Kanton yönetimine ilişkin sorularımızı yanıtlayan Mustafa, Kanton özerk yönetimlerinin ilan edilmesinin üzerinden çok kısa süre geçmesine rağmen bölge ülkelerinden bazılarını kendilerini örnek almaya başladıklarını, bunun da attıkları adımın ne kadar doğru ve yerinde olduğunu gösterdiğini söyledi. Mustafa sadece Suriye’nin değil bölge ülkelerinde yaşanan tüm sorunların ancak bu eşitlikçi, özgürlükçü sistemle aşılabileceğini belirtti. Mustafa bu sistemde herkese yer olduğunu belirterek kantonda temsilini bulan her cins, kimlik ve grubun kendi tarih, kültür ve renkleriyle katıldıklarını söyledi.
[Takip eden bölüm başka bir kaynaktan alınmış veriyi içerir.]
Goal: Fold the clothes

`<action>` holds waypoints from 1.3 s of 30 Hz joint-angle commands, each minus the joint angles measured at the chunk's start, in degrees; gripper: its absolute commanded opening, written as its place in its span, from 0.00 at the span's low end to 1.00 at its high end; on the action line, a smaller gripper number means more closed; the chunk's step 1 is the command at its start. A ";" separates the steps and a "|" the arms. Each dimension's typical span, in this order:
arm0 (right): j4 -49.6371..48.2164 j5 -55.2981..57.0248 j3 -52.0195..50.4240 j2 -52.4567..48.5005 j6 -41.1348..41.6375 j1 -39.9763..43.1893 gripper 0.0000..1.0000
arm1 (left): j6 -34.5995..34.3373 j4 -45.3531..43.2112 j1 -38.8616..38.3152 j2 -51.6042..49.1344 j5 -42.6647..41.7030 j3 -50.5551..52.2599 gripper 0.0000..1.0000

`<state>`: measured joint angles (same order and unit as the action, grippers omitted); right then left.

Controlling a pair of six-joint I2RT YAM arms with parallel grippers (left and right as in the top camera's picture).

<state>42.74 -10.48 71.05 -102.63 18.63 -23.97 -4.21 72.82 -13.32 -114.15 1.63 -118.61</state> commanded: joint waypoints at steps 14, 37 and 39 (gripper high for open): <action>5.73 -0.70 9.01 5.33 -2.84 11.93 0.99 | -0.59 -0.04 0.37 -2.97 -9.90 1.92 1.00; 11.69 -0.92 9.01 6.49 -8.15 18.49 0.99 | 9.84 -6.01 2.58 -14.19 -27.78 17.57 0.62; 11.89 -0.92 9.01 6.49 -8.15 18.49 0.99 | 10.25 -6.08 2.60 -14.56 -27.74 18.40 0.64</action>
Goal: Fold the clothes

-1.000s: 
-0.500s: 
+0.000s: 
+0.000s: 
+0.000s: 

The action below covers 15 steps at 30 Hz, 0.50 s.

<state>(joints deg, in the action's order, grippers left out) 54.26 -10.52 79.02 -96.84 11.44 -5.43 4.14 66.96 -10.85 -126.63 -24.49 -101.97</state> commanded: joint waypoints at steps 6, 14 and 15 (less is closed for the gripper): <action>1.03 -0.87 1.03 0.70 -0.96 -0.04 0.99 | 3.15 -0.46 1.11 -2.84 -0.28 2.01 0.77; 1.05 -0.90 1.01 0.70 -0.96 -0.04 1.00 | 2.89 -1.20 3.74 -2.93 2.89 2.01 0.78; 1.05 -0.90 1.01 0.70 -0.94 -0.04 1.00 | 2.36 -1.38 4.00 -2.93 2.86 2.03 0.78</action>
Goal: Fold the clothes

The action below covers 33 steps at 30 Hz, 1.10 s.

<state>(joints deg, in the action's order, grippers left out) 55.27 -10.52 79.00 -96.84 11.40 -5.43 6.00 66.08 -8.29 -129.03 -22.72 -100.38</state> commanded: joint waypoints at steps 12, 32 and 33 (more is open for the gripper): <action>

Rojava halkı yönetim modeli olarak kanton yönetimini seçti. Neden böyle bir sistem ve yönetim biçimini seçtiniz?
Suriye geneli ile bölgemizde yaşayan Arap, Kürt, Ermeni, Süryani, Asuri, Türkmen, Çeçen ve diğer halklar, azınlıkların hepsi büyük bir tehlike ile karşı karşıyadırlar. Çünkü egemenler, Suriye üzerine hesapları olanların amacı halkları, kültürleri, inançları karşı karşıya getirip hedeflerine ulaşmaktı. O yüzden Suriye’de devrim adına başlayan gelişmeleri amacından saptırarak bu noktaya getirmek istediler. Çeteleri de bundan dolayı desteklediler. Bundan dolayı Suriye ve Rojava’da yaşayan tüm halklar büyük bir tehlike ile karşı karşıyadır. İşte Kanton Özerk yönetimlerimizi ilan etmemiz bu tehlikeye dur demek içindi. Yine demokratik, barışçıl, kardeşçe, halkların, kültürlerin, inançların bir arada yaşayabilecekleri bir Suriye’nin mümkün olduğunu göstermek içindi. Çok kısa süre olmasına rağmen bunun en doğru ve gerçekçi bir yol olduğu da her geçen gün biraz daha açığa çıkıyor. Kanıtlanıyor.
Kantonlarımızda ve Suriye’de yaşayan tüm halkları bu tehlikeden koruma iddiamız var. Ve bunu başaracağımıza da inanıyoruz.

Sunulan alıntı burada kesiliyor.